(Beginning of DATA IN THIS EXERCISE)
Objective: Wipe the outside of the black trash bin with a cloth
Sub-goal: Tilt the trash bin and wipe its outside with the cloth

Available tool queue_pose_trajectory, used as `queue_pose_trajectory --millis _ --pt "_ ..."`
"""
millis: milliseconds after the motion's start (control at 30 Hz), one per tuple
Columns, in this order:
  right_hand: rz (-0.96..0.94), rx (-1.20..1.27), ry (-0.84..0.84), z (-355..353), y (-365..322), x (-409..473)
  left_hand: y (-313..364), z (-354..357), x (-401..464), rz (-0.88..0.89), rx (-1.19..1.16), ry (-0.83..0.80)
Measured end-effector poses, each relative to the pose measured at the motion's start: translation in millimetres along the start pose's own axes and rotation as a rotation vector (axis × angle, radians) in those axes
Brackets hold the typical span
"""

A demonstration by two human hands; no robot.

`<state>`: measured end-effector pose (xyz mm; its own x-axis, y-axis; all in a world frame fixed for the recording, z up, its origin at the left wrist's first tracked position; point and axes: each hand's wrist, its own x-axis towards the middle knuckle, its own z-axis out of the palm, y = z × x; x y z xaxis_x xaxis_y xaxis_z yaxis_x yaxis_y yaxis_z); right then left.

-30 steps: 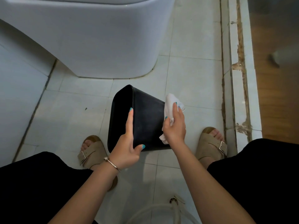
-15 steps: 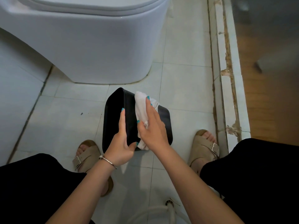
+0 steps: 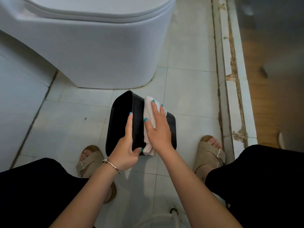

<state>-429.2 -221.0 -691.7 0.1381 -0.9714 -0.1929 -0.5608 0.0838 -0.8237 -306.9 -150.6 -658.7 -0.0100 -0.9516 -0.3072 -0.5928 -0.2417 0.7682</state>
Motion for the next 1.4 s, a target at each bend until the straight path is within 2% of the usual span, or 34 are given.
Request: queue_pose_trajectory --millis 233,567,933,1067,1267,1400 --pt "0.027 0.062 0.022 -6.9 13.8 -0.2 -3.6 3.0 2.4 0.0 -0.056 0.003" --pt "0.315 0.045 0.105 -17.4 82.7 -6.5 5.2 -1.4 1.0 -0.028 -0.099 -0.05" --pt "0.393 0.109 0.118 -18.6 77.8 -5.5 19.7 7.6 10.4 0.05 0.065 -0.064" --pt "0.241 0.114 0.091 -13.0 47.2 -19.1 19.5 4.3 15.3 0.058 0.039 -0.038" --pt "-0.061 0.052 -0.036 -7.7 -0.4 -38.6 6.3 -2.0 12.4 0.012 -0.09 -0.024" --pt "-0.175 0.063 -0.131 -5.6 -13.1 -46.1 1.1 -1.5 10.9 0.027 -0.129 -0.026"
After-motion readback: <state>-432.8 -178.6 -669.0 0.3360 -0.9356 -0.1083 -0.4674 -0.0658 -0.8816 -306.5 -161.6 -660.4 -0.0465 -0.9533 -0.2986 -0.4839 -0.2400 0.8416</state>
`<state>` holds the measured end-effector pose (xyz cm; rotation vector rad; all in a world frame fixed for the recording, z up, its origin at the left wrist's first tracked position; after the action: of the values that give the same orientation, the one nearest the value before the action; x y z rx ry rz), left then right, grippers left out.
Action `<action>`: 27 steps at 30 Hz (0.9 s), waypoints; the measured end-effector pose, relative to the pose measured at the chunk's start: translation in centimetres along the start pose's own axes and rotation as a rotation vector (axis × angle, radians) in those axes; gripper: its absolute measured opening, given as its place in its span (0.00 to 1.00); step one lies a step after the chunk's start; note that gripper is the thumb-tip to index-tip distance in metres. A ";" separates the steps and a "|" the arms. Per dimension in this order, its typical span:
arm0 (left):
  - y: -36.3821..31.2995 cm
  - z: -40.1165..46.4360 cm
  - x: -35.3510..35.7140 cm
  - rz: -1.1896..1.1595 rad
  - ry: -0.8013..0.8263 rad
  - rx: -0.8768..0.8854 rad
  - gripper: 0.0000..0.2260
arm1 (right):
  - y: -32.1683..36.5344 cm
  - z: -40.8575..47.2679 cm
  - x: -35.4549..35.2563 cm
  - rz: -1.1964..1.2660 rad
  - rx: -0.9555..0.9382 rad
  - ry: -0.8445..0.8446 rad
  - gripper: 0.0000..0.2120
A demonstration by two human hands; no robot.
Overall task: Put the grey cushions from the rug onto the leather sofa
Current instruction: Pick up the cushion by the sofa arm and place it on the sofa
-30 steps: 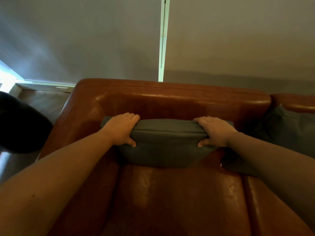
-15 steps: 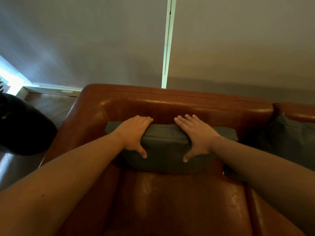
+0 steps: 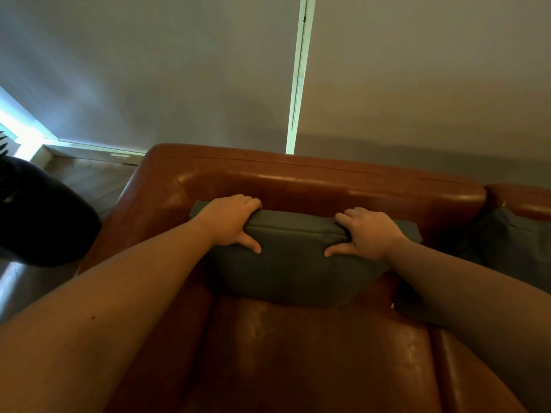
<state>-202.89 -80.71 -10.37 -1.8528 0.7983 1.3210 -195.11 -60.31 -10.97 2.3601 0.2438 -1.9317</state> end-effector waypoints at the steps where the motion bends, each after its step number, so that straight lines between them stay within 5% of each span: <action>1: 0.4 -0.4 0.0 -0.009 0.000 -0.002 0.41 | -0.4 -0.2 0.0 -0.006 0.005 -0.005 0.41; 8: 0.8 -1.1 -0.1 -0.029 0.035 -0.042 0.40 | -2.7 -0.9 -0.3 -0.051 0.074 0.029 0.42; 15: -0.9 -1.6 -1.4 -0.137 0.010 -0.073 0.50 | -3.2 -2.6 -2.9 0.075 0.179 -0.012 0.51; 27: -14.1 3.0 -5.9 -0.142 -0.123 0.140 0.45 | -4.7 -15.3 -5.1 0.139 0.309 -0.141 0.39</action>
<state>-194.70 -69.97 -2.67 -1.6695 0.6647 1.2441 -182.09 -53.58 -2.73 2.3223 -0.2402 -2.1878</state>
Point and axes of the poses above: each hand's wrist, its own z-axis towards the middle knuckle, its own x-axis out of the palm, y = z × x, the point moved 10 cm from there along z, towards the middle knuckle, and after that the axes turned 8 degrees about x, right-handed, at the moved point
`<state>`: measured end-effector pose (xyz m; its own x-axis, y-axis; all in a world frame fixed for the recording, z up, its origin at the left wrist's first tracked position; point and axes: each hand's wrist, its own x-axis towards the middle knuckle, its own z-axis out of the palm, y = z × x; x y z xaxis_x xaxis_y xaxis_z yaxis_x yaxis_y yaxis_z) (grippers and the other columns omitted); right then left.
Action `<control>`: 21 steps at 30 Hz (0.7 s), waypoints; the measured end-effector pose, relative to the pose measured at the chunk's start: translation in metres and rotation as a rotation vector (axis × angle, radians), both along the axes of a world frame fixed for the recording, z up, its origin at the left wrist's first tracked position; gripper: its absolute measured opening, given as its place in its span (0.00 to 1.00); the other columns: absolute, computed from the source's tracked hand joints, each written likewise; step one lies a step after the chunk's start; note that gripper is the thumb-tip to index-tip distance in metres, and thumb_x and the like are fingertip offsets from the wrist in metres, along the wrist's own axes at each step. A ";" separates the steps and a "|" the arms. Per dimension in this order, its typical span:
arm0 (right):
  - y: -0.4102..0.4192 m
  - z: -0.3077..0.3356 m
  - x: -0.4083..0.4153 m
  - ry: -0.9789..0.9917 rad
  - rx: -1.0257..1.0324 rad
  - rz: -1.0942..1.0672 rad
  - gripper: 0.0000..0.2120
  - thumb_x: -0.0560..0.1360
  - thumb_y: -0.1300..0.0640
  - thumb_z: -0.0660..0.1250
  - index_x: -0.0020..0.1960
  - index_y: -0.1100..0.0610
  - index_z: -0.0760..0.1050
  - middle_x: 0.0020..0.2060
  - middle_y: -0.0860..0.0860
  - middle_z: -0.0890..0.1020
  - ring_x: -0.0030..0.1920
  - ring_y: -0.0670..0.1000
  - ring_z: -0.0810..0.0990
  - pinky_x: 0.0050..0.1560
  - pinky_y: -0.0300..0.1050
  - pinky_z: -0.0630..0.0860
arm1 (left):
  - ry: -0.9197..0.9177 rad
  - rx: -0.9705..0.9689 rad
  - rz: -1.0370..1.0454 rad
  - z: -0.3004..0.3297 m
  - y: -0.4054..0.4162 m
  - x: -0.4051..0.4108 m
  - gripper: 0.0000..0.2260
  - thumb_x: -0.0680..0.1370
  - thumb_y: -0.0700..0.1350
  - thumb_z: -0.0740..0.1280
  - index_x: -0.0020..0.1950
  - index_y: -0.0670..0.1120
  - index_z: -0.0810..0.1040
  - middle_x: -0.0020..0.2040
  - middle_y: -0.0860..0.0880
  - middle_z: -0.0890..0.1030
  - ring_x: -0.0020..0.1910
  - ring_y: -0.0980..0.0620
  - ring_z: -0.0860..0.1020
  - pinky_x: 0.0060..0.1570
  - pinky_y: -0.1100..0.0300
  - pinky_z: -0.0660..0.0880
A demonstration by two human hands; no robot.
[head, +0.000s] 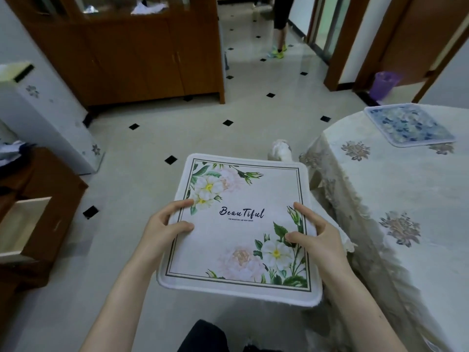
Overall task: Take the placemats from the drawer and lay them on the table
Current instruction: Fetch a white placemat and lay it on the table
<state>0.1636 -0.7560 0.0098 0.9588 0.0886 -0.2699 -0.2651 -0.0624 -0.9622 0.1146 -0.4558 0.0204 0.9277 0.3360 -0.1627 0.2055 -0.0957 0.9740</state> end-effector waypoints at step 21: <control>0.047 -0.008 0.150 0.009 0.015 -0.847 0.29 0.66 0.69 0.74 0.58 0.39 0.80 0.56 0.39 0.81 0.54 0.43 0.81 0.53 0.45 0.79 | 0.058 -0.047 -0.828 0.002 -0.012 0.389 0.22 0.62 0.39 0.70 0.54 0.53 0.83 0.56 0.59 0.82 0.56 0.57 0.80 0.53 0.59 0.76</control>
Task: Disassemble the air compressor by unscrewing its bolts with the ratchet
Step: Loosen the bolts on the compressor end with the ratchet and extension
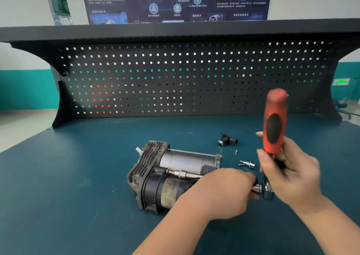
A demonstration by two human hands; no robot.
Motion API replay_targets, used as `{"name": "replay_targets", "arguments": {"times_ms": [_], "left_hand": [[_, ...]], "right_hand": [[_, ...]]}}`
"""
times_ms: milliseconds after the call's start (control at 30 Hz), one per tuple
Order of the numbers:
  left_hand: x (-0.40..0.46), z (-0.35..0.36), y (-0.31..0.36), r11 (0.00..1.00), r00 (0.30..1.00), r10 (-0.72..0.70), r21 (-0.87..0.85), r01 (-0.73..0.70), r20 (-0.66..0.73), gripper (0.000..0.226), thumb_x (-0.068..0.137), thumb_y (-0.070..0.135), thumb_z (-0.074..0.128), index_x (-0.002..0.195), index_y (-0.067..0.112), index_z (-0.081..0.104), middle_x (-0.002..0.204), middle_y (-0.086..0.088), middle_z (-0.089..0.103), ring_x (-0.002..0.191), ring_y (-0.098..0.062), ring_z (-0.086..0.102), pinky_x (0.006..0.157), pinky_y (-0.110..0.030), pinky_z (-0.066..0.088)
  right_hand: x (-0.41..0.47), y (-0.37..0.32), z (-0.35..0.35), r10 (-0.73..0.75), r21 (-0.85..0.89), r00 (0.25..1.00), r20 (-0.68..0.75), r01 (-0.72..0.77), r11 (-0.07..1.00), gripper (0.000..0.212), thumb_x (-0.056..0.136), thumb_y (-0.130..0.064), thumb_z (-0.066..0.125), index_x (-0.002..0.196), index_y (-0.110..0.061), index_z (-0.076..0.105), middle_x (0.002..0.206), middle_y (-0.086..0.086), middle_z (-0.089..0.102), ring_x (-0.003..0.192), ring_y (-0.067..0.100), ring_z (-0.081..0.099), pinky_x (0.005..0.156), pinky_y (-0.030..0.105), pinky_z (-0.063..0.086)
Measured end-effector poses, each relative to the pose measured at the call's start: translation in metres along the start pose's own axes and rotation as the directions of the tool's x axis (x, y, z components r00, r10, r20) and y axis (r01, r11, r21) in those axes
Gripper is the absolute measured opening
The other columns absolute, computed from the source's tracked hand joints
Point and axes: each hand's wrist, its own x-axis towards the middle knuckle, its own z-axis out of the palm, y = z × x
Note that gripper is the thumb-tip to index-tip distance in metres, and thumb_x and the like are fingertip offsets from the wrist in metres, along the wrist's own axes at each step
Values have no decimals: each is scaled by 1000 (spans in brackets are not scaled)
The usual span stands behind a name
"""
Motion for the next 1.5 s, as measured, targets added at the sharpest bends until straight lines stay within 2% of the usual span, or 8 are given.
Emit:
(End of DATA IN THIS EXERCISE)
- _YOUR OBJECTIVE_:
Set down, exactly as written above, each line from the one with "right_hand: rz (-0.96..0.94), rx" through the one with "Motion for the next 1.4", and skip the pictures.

- _SOLUTION TO THIS EXERCISE_:
  right_hand: rz (-0.96..0.94), rx (-1.20..1.27), ry (-0.84..0.84), z (-355..353), y (-365..322), x (-409..473)
  left_hand: y (-313..364), z (-354..357), x (-401..464), rz (-0.88..0.89), rx (-1.19..1.16), ry (-0.83..0.80)
Measured end-effector poses, each relative to the pose measured at the motion's start: translation in millimetres along the start pose's own axes and rotation as a rotation vector (axis × angle, radians) in those axes
Brackets hold the typical span
"""

A demonstration by two human hands; no robot.

`<state>`: measured end-effector pose (xyz mm; its own x-axis, y-axis; all in a world frame fixed for the recording, z up, its origin at the left wrist's first tracked position; point and axes: each hand's wrist, its own x-axis towards the middle knuckle, its own z-axis out of the palm, y = z × x; x y z xaxis_x xaxis_y xaxis_z yaxis_x yaxis_y yaxis_z); right then left.

-30 steps: 
-15 steps: 
+0 steps: 

<state>-429.2 -221.0 -691.7 0.1381 -0.9714 -0.1929 -0.5608 0.0838 -0.8237 -306.9 -150.6 -658.7 -0.0100 -0.9516 -0.3072 -0.5928 -0.2417 0.7682</state>
Motion for the next 1.4 s, a target at each bend until the straight path is within 2% of the usual span, or 34 are given.

Nothing else remains for this exercise.